The efficacy of conivaptan in correcting serious, persistent, and unresponsive hyponatremia was well established prior to the conduct of this study. Previous analyses indicate that the most serious complications of hyponatremia can be alleviated with as little as a 4–6 mEq/L increase in sNa.23,24 Thus, treatment success may be defined as a patient obtaining either a normal sNa value (135 mEq/L) or at least a 6 mEq/L increase from baseline. In this study, 70.3% of patients treated with 20 mg/day conivaptan and 72.0% of patients treated with 40 mg/day conivaptan attained this treatment goal.

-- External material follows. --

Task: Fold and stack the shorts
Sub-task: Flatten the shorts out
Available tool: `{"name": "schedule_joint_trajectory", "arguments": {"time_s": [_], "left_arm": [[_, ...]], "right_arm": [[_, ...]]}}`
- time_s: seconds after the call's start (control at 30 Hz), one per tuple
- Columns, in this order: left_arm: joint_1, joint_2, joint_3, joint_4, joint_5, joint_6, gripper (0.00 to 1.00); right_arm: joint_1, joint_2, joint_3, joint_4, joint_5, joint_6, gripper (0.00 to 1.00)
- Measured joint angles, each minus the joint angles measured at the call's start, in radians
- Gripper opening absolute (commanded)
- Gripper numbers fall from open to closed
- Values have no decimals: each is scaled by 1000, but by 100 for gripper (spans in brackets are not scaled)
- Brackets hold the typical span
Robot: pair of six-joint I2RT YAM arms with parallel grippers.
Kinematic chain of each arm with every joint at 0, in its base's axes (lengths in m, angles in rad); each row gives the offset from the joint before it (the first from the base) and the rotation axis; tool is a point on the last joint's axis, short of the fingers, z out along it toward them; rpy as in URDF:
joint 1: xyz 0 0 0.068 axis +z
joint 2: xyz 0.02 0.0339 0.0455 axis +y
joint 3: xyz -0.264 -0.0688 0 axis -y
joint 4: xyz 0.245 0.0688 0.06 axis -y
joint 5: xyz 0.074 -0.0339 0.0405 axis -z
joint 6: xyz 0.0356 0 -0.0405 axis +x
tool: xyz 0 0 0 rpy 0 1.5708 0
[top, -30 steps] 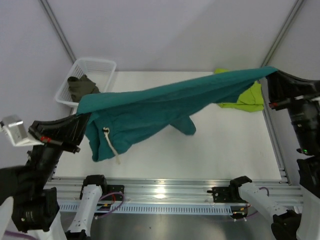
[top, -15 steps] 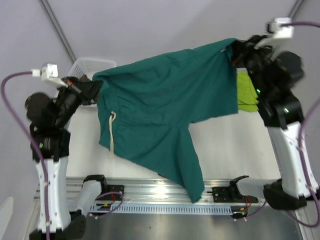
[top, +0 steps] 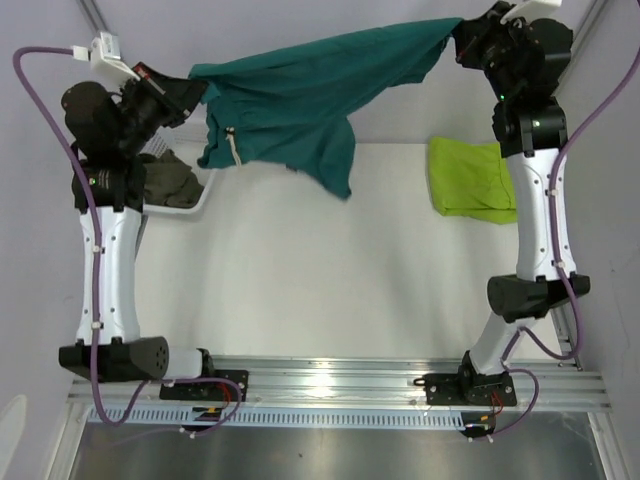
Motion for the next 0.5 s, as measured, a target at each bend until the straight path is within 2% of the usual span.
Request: {"name": "schedule_joint_trajectory", "arguments": {"time_s": [0.07, 0.13, 0.23, 0.33, 0.5], "left_arm": [[0, -46, -55, 48, 13, 1, 1], [0, -149, -215, 119, 22, 2, 1], [-4, -351, -558, 233, 39, 8, 1], [-7, -490, -856, 277, 51, 2, 1], [-20, -655, -1255, 207, 68, -18, 1]], "right_arm": [[-21, -61, -90, 30, -40, 25, 0], [-35, -141, -217, 43, -80, 47, 0], [-38, -329, -557, 100, -129, 80, 0], [-26, -510, -940, 155, -143, 105, 0], [2, -670, -1366, 113, -134, 130, 0]]}}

The data presented here indicate that the 20 and 40 mg/day doses of conivaptan are similarly efficacious in euvolemic patients. However, the data from hypervolemic patients suggest a potential dose–response relationship. Hypervolemic patients receiving 20 mg/day lagged in comparison to those receiving 40 mg/day in terms of the rate of increase in sNa, the absolute increase in sNa, and the duration of effect. Fluid-overloaded patients potentially require a longer time to eliminate excess water and normalize their sNa levels in comparison to euvolemic patients. Regardless of mechanism, these data suggest that the choice of conivaptan treatment regimen (20 or 40 mg/day) should take into account the patient’s initial volume status.

Conclusion

In this study, over 70% of patients treated with either 20 or 40 mg/day conivaptan reached the treatment goal of either a normal sNa measurement or an increase of at least 6 mEq/L from baseline. Seemingly small increases such as these are associated with a reduction in the most serious complications of hyponatremia. Both doses were well tolerated and demonstrated an AE profile typical of patients hospitalized for hyponatremia. The 40 mg/day dose of conivaptan was no more irritating to the vasculature than what was seen with the 20 mg/day dose. Finally, the rate of overly rapid correction in this study, 3.9%, was less than what has been reported elsewhere for other hyponatremia treatments. Conivaptan given at the doses of 20 and 40 mg/day continuously for 4 days following a 20 mg bolus loading dose is a safe and effective treatment for hyponatremia.